Documentation
Language Guide
When to use Python vs JavaScript vs R vs SQL. A tactical analysis for newsroom deployments.
01 // Overview
Quick reference| Objective | Protocol | Rationale |
|---|---|---|
| Data cleaning | Python | pandas library, readable syntax |
| Statistical analysis | R | Built for stats, publication output |
| Web scraping | Python | BeautifulSoup, Playwright |
| Interactive viz | JavaScript | D3.js, runs in browsers |
| File automation | Bash | System native, fast execution |
| Database queries | SQL | Purpose-built for databases |
02 // Python
General purposeCapabilities
- > Data cleaning and transformation
- > Web scraping
- > API integrations
- > PDF processing
Advantages
- > Readable syntax
- > Huge ecosystem
- > Cross-platform
use_case.py
import pandas as pd
# Load, clean, and analyze campaign finance data
df = pd.read_csv("contributions.csv")
df['date'] = pd.to_datetime(df['date'])
monthly = df.groupby(df['date'].dt.month)['amount'].sum()
print(monthly)
03 // JavaScript
Web interactionCapabilities
- > Interactive visualizations
- > Browser-based tools
- > Maps and charts
Advantages
- > Runs in browser
- > No user installation
- > D3.js ecosystem
visualize.js
// Interactive bar chart with D3
d3.csv("data.csv").then(data => {
const svg = d3.select("#chart")
.append("svg")
.attr("width", 600)
.attr("height", 400);
// ... bindings and rendering
});
04 // R Lang
StatisticsCapabilities
- > Statistical analysis
- > Publication-quality plots
- > Reproducible research
Advantages
- > Built for stats
- > ggplot2 engine
- > Tidyverse syntax
analysis.r
library(tidyverse)
# Analyze election results with statistical summary
results <- read_csv("election_data.csv")
results %>%
group_by(county) %>%
summarize(
avg_turnout = mean(turnout),
margin = mean(dem_votes - rep_votes)
) %>%
ggplot(aes(x = avg_turnout, y = margin)) +
geom_point() +
geom_smooth(method = "lm")
05 // SQL
Database queriesCapabilities
- > Querying databases
- > Filtering and aggregating large datasets
- > Joining tables
- > Data extraction from newsroom databases
Advantages
- > Purpose-built for data queries
- > Extremely fast on large datasets
- > Works with most data systems
- > Skills transfer across databases
top_donors.sql
-- Find top donors by total contributions
SELECT
donor_name,
COUNT(*) as num_contributions,
SUM(amount) as total_amount
FROM contributions
WHERE date >= '2024-01-01'
GROUP BY donor_name
ORDER BY total_amount DESC
LIMIT 20;
06 // Bash
File automationCapabilities
- > Quick file operations
- > Batch renaming
- > Combining command-line tools
- > Scheduled tasks (cron jobs)
Advantages
- > Already on Mac/Linux
- > Extremely fast for simple tasks
- > Pipes let you chain tools
- > Great for automation scripts
file_ops.sh
# Rename all PDFs to include date prefix
for f in *.pdf; do
mv "$f" "2024-12-$(basename "$f")"
done
# Count lines in all CSV files
wc -l *.csv
# Find all files modified today
find . -mtime 0 -type f
07 // Logic Tree
Selection algorithmWhat are you doing?
|
+-> Working with data in spreadsheets/CSVs?
| +-> Python (pandas)
|
+-> Need statistical analysis or p-values?
| +-> R
|
+-> Building something for a web page?
| +-> JavaScript
|
+-> Querying a database?
| +-> SQL
|
+-> Quick file operations?
| +-> Bash
|
+-> Not sure?
+-> Start with Python
08 // Pipeline Integration
Mixing languagesReal projects often combine languages.
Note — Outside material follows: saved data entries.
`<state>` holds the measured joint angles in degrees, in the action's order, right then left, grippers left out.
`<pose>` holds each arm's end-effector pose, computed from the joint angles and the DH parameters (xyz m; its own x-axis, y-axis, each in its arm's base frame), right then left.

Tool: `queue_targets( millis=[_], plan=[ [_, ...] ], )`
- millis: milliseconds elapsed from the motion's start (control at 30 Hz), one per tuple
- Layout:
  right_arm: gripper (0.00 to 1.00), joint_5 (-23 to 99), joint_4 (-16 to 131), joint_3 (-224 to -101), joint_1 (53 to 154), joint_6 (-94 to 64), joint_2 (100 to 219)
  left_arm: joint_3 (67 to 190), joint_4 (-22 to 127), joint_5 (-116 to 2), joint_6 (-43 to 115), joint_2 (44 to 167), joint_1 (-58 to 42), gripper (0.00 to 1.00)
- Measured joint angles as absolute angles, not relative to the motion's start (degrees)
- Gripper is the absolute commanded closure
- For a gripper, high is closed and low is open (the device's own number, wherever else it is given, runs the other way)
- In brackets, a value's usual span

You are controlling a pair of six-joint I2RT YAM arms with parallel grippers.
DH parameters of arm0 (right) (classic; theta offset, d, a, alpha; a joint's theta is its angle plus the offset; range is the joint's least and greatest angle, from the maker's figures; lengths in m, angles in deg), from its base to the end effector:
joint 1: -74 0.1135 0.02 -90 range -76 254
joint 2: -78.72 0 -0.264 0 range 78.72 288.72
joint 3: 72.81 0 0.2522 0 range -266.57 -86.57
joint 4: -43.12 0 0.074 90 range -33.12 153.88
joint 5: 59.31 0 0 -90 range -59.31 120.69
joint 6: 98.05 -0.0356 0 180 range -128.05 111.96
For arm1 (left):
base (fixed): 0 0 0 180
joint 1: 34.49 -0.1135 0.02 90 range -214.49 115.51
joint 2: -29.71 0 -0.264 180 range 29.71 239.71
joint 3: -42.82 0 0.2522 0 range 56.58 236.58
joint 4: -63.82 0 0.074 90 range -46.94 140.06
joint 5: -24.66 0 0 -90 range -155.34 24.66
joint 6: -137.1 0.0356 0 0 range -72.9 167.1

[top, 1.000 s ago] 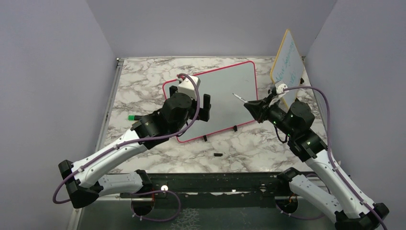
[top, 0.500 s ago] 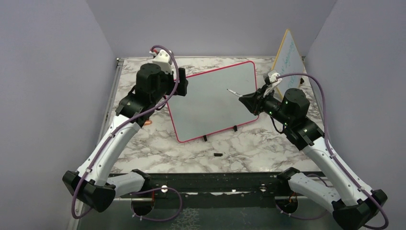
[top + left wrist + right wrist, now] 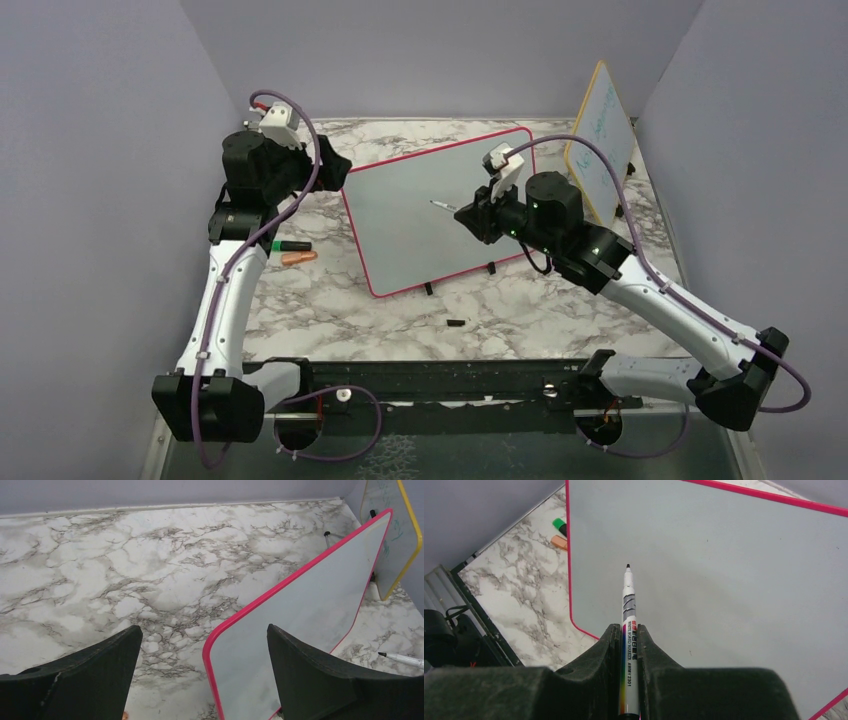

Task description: Write a sentence on the whiteboard

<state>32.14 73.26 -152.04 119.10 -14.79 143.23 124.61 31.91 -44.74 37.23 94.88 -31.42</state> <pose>0.1800 0.1819 0.3867 -0.2715 -0.1063 -0.9566 -0.6983 0.7057 0.1198 0.2533 -0.0261 0.3969 -0.3261 -0.1432 -0.9344 0.3381 0.9054 -0.2568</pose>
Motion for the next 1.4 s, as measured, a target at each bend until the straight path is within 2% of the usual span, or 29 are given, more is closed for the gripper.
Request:
queue_targets(
  millis=[200,467,733,967,1100,1200,1400],
  plan=[
    [0.99,25.35,73.44,-153.15,124.69,-13.87,145.11,121.96,36.60,-36.06,36.44,95.07,-34.18,0.12],
    [0.99,21.22,72.37,-153.15,128.12,-12.71,146.55,116.93,48.47,-20.30,28.11,102.61,-41.06,0.18],
    [0.99,20.47,70.23,-153.04,128.69,-12.45,146.75,114.53,59.20,-8.89,20.68,106.68,-41.45,0.33],
    [0.99,20.08,68.91,-152.61,129.22,-12.12,146.75,114.25,62.99,-5.09,18.78,109.41,-41.45,0.45],
    [0.99,19.90,68.45,-152.15,129.48,-11.99,146.75,113.72,64.19,-3.52,17.86,110.72,-41.24,0.59],
    [0.99,19.86,68.45,-151.80,129.57,-11.92,146.75,113.63,65.04,-2.58,17.36,111.44,-40.93,0.62],
    [0.99,19.77,68.06,-151.21,129.92,-11.60,146.75,112.91,66.72,-1.53,16.79,111.57,-39.95,0.77]
  ],
)
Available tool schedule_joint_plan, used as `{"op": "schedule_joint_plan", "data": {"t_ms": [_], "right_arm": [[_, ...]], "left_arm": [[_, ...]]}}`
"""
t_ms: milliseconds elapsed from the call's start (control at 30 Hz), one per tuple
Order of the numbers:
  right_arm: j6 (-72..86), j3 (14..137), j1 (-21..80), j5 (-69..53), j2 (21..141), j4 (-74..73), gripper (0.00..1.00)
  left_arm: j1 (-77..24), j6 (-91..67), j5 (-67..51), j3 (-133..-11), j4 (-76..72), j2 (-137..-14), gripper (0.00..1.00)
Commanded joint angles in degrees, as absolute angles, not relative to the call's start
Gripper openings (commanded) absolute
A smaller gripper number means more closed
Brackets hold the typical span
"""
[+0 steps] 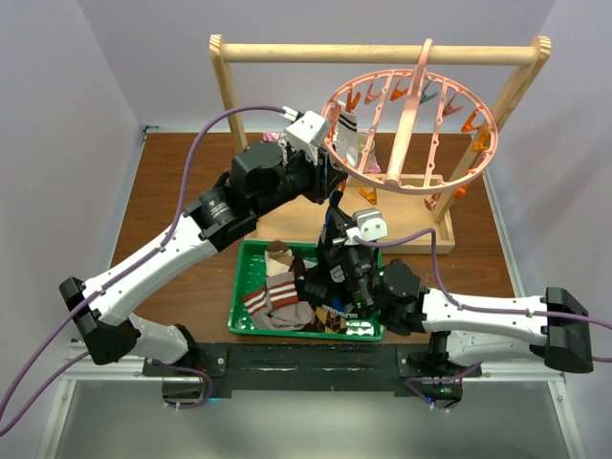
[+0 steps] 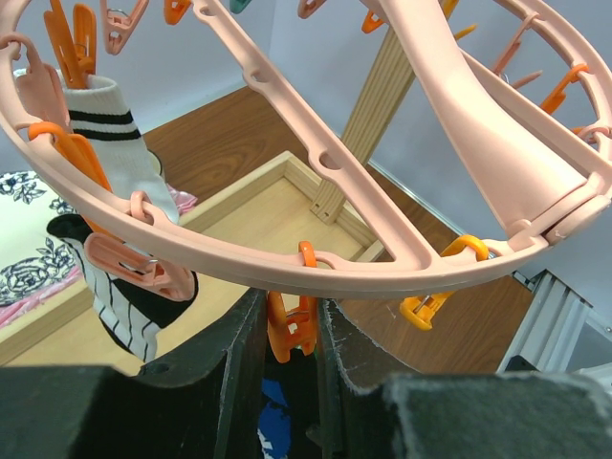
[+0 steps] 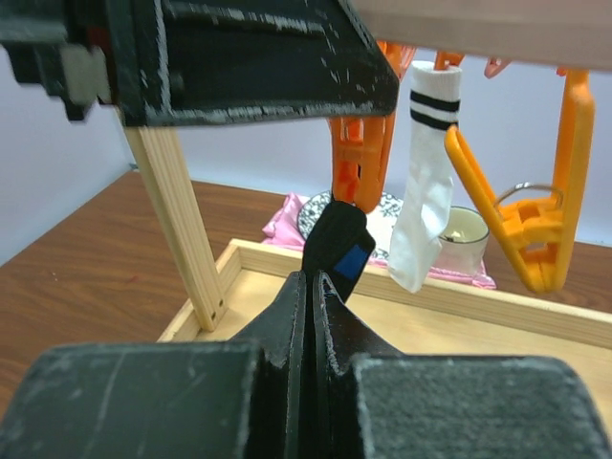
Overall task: Clip the socks to the hanger
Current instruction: Clamp the sock onto the hanger.
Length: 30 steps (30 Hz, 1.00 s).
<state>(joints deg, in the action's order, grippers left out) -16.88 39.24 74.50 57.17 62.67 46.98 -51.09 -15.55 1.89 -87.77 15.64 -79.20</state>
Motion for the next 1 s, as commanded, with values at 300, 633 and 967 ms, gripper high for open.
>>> {"op": "schedule_joint_plan", "data": {"t_ms": [300, 633, 967], "right_arm": [[-18.6, 44.3, 74.4, 55.4, 64.5, 51.0, 0.0], [-20.9, 44.2, 72.0, 54.1, 63.0, 51.9, 0.0], [-19.1, 46.5, 68.0, 50.0, 63.6, 49.3, 0.0]], "left_arm": [[-51.5, -16.7, 1.2, -88.6, 12.8, -78.6, 0.0], [-51.6, -16.9, 1.0, -88.2, 12.7, -78.5, 0.0], [-52.0, -16.8, 0.9, -87.7, 12.6, -78.8, 0.0]]}}
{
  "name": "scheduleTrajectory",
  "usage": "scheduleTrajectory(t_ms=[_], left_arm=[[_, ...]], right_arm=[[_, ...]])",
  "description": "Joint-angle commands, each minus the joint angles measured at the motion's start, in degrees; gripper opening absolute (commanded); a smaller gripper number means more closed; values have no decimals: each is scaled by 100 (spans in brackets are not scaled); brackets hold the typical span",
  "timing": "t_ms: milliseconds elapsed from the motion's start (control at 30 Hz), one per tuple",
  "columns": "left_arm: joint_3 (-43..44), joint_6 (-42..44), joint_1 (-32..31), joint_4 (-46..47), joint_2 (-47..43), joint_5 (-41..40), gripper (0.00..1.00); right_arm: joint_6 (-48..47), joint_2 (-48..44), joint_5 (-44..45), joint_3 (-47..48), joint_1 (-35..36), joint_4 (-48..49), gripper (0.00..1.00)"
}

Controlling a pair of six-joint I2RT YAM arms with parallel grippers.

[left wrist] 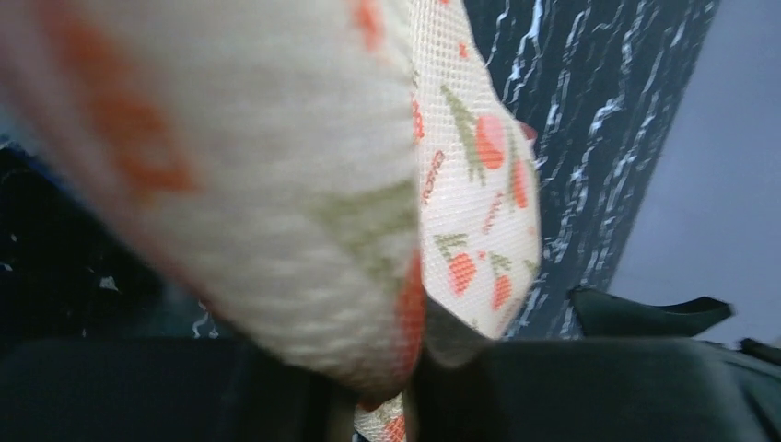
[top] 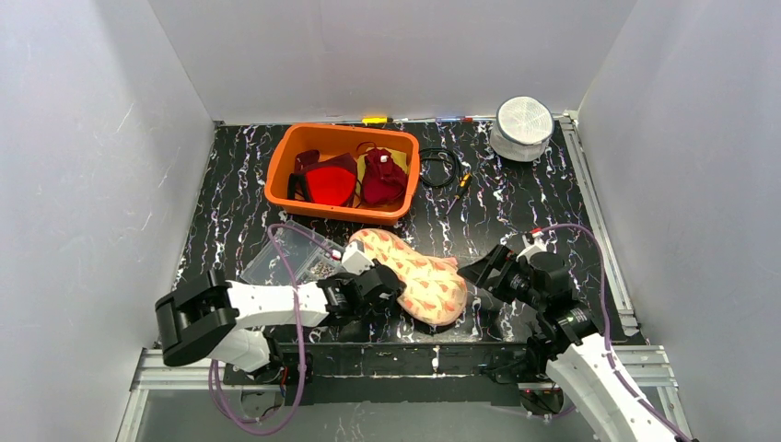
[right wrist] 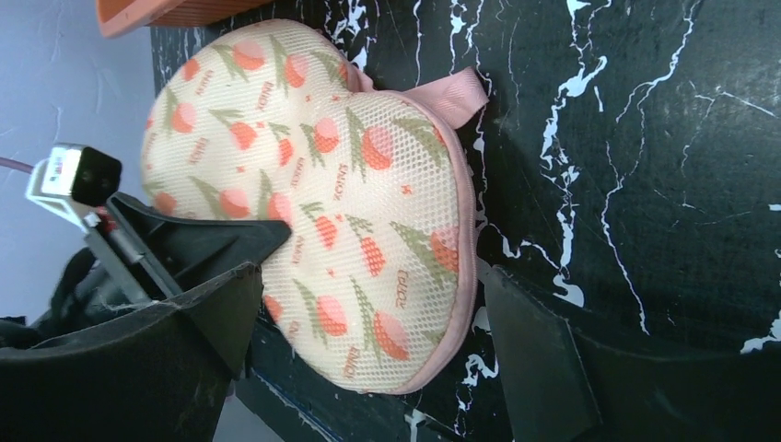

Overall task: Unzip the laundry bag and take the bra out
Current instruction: Unzip the laundry bag at the center of the board.

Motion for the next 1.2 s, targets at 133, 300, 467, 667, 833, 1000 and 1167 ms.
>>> scheduleTrajectory(t_ms=[133,300,467,667,833,1000,1167], left_arm=[[196,22,-17,-1411,-1176,-505,0],[464,-244,-12,-2361,-2016,-785,0],[770,-224,77,-2552,-2274,-1023,0],[1214,90,165,-2199,-2263,-1307,0],[1535,455,265,-1884,-2180,-1554,0],[1639,500,326,-1622,-2023,-1593,0],[1624,347,335,-1433,-1883,-1492,0]], right_arm=[[145,244,-214,388,33,313,99],[1165,442,-1220,-12,46,1876,99],[1692,782,-1672,-77,67,2640,99],[1851,713,-1558,232,134,2467,99],[2194,692,-1513,318,213,2663,99],[2443,688,-1412,352,332,2771,98],[2738,819,-1282,296,453,2950,96]])
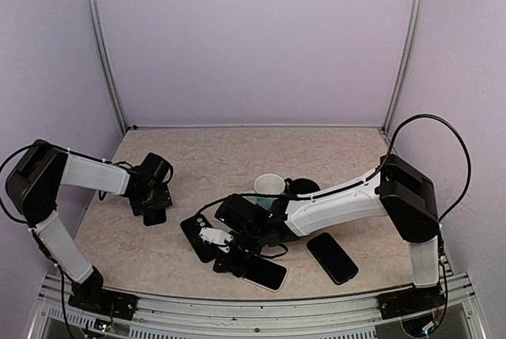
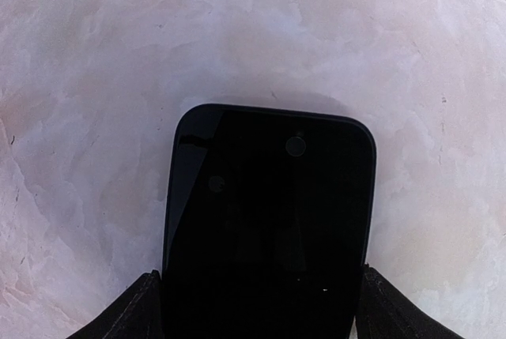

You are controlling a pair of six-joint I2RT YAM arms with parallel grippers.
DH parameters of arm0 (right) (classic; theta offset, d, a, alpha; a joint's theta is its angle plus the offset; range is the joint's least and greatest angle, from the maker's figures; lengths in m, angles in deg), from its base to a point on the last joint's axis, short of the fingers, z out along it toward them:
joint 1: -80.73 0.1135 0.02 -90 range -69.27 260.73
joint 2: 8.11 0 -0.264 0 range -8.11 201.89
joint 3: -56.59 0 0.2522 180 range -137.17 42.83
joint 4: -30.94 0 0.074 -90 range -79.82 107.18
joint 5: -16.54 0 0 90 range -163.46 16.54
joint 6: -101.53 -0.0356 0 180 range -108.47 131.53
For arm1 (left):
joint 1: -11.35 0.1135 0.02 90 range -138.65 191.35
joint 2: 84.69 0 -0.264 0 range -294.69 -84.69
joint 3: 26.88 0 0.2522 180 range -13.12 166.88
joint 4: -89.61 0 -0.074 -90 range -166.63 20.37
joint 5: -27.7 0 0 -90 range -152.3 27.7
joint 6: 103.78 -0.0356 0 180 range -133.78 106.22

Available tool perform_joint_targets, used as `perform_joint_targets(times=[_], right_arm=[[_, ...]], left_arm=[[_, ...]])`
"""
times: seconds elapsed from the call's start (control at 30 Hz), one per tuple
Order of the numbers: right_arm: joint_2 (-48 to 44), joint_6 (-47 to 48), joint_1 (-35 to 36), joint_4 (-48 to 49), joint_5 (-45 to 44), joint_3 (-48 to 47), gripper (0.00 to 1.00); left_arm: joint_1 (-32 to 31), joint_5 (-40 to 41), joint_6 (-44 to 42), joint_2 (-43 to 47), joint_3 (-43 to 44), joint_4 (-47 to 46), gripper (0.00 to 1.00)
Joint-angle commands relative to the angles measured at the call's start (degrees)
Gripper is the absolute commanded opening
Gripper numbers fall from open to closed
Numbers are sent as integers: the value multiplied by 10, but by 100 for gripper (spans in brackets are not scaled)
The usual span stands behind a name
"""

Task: Put the phone into the phone case

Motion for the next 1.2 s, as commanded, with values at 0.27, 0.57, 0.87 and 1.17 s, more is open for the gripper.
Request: perform_joint_targets(times=[0.27, 0.57, 0.87, 1.17], right_arm=[[-55, -80, -45, -28, -196, 102, 0], [-100, -58, -54, -53, -236, 120, 0], [-123, -57, -55, -35, -216, 81, 0], [-26, -149, -54, 61, -58, -74, 17]], left_arm=[[-2, -121, 39, -33, -55, -21, 66], [-5, -147, 55, -37, -77, -47, 44], [-19, -135, 67, -12, -76, -25, 20], [-91, -70, 133, 87, -120, -51, 5]])
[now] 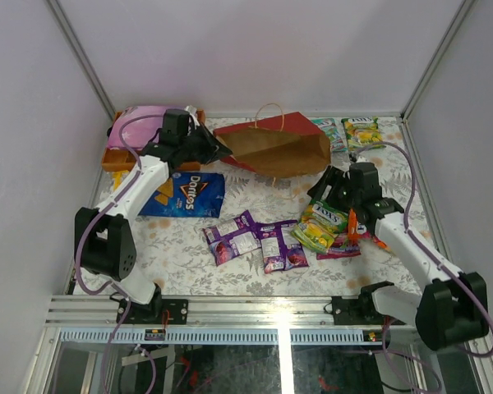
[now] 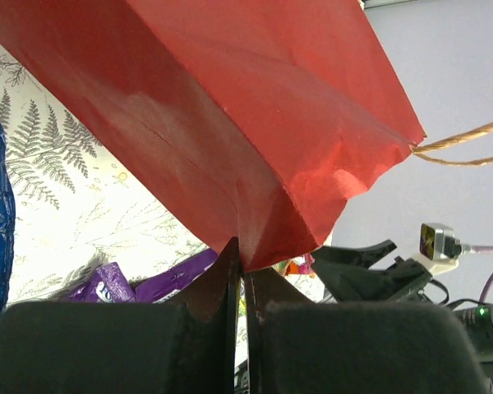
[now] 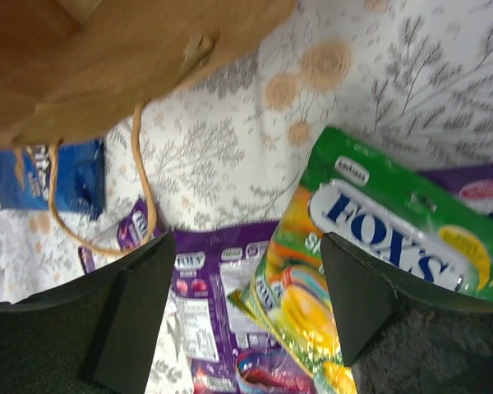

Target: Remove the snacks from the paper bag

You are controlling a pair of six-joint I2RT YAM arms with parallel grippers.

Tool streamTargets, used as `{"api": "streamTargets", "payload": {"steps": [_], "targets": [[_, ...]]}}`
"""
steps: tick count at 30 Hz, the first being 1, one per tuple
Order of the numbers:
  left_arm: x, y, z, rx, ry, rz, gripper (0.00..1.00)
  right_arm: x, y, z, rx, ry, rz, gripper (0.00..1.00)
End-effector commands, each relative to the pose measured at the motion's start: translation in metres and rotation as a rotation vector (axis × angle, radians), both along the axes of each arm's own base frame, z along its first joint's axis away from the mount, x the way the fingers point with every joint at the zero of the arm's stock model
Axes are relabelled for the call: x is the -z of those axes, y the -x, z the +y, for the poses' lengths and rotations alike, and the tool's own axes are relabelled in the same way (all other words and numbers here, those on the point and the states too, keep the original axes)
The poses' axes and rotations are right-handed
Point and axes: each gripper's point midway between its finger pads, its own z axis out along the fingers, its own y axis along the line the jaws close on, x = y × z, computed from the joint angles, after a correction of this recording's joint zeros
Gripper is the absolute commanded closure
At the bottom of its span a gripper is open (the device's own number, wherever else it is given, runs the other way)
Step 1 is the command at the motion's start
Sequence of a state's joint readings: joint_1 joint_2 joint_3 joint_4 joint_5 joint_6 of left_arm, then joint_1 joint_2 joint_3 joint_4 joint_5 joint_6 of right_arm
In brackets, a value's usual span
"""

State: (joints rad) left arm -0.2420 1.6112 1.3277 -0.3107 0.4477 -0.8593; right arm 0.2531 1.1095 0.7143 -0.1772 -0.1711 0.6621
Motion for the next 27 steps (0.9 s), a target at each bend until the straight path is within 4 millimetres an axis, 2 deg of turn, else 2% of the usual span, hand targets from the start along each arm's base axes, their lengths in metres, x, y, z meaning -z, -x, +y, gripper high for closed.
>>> {"api": "streamTargets", "payload": {"steps": [1,7,13,18,27], "targets": [[-0.025,-0.008,-0.003,0.023,0.038,-0.057,1.0,-0.035,-0.052,-0.001,0.035,0.055,-0.147,0.22],[-0.028,-0.016,0.003,0.029,0.039,-0.057,1.0,-0.035,-0.087,0.009,-0.011,0.095,-0.14,0.32],[-0.022,-0.029,0.013,0.03,0.042,-0.045,1.0,-0.024,-0.099,0.011,-0.015,0.14,-0.137,0.35],[-0.014,-0.045,0.023,0.025,0.082,-0.028,1.0,-0.021,-0.114,0.029,-0.043,0.126,-0.156,0.34],[-0.016,-0.075,0.046,-0.019,0.11,-0.041,1.0,-0.032,-0.172,0.049,-0.045,0.144,-0.2,0.32]]}}
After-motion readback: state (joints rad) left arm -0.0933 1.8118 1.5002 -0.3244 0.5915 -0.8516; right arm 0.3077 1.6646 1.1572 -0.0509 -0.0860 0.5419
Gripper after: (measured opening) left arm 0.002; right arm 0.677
Each does what it's best at:
1
SQL
to extract data from database
2
Python
to clean and transform
3
R
to run statistical analysis
4
JavaScript
to create interactive visualization
5
Bash
to schedule the pipeline
09 // Init Sequence
Getting startedPython
- Install: python.org or Anaconda
- Editor: VS Code + Python extension
- First: Clean a CSV with pandas
JavaScript
- Install: None (runs in browser)
- Editor: VS Code
- First: Chart with Chart.js
R
- Install: r-project.org
- Editor: RStudio (free)
- First: ggplot2 chart
SQL
- Practice: SQLite or online playgrounds
- First: Query a public dataset
Bash
- Install: Already on Mac/Linux
- Windows: Git Bash or WSL
- First: Batch rename files